Taking inspiration from nature, Jéré van Lente presented the use of polyelectrolyte complexes (PECs) for the partitioning of molecules. ‘The use of PECs to selectively extract proteins from a liquid mixture appeared promising right from the start,’ he shares enthusiastically. ‘Also we demonstrated a proof-of-concept for biocatalytic membranes based on a PEC containing a protein. I am happy that this new line of research will be taken further within Mesa+.’
The first international paper concerning PEC membranes dated 2019, the fact illustrates this relatively young field of research. In his PhD project, Jéré van Lente was able to publish in acknowledged journals such as Small, and Colloid Interface Sci. Within Mesa+ Jéré has worked intensely with three groups: NanoBioPhysics (NBP), Molecules & Materials (MolMat) and Membrane Science & Technology (MST).
From the beginning, Jéré worked with assistant professor dr. Saskia Lindhoud. ‘I appreciate her innovative mindset throughout all of her work,’ he says. ‘As various disciplines are combined in this new field of research, it is great that in these three groups up-to-date expertise is present. Because of that, I was able to follow the course of research fitting the early results as they occurred. For example lab facilities, such as the electron microscope, were important to characterize membrane structures. The observations were discussed within MST. In this highly specialized and experienced group, all membrane fabrication steps are analysed meticulously, in every stage.’
The potential for using PECs showed itself in the early stages of the PhD project already. For example, the demonstration to extract butanol from an aqueous solution was one of the first milestones. ‘Also we showed that the extracted protein could be recovered very efficiently,’ Jéré adds.
In the next chapter of his thesis PECs were used to extract lysozyme from real egg whites. ‘That was a thrill for me,’ Jéré remembers vividly. ‘Not only did the PECs perform very well within a real existing substance – i.e. not prefabricated under lab conditions – but it also appeared that the enzymatic activity remained very much intact. I had expected the efficacy would be much more fragmented. I was able to show the technical proof of principle and some early-stage applications.’

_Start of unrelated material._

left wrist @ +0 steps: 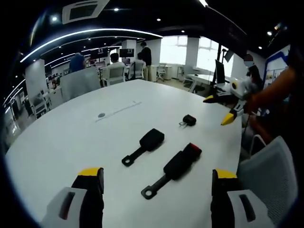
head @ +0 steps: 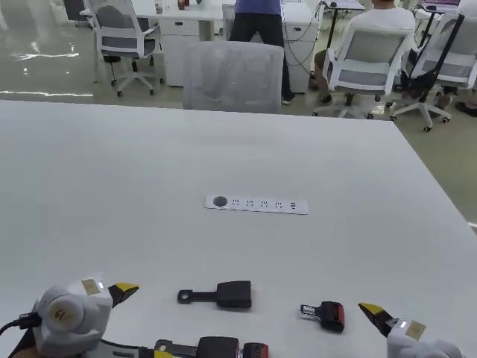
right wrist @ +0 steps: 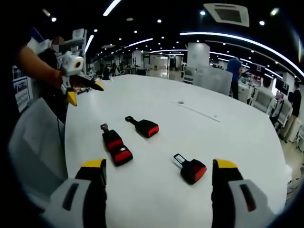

These unexpectedly promising results led to a post-doc position for Jéré, who will work on the potential of PECs for extracting nutritional proteins from chestnuts and acorn mixtures for the months to come. ‘In fact, it is now certain that a successor will take this line of research further in a subsequent project,’ Jéré says. ‘It is a great feeling that my work will be taken further. I don’t know if I will continue working in this field myself, I will most certainly continue to follow it.’
Jéré also made a personal discovery. Working with students really appealed to him, he found out while supervising eleven students. ‘I really enjoyed watching them improve their lab skills,’ he says. ‘At first, they were hesitant in the lab, gaining self-confidence step by step. In my future job I would like to give more room to knowledge transfer and management tasks, and combine these with research & development activities, preferably in nanotechnology.’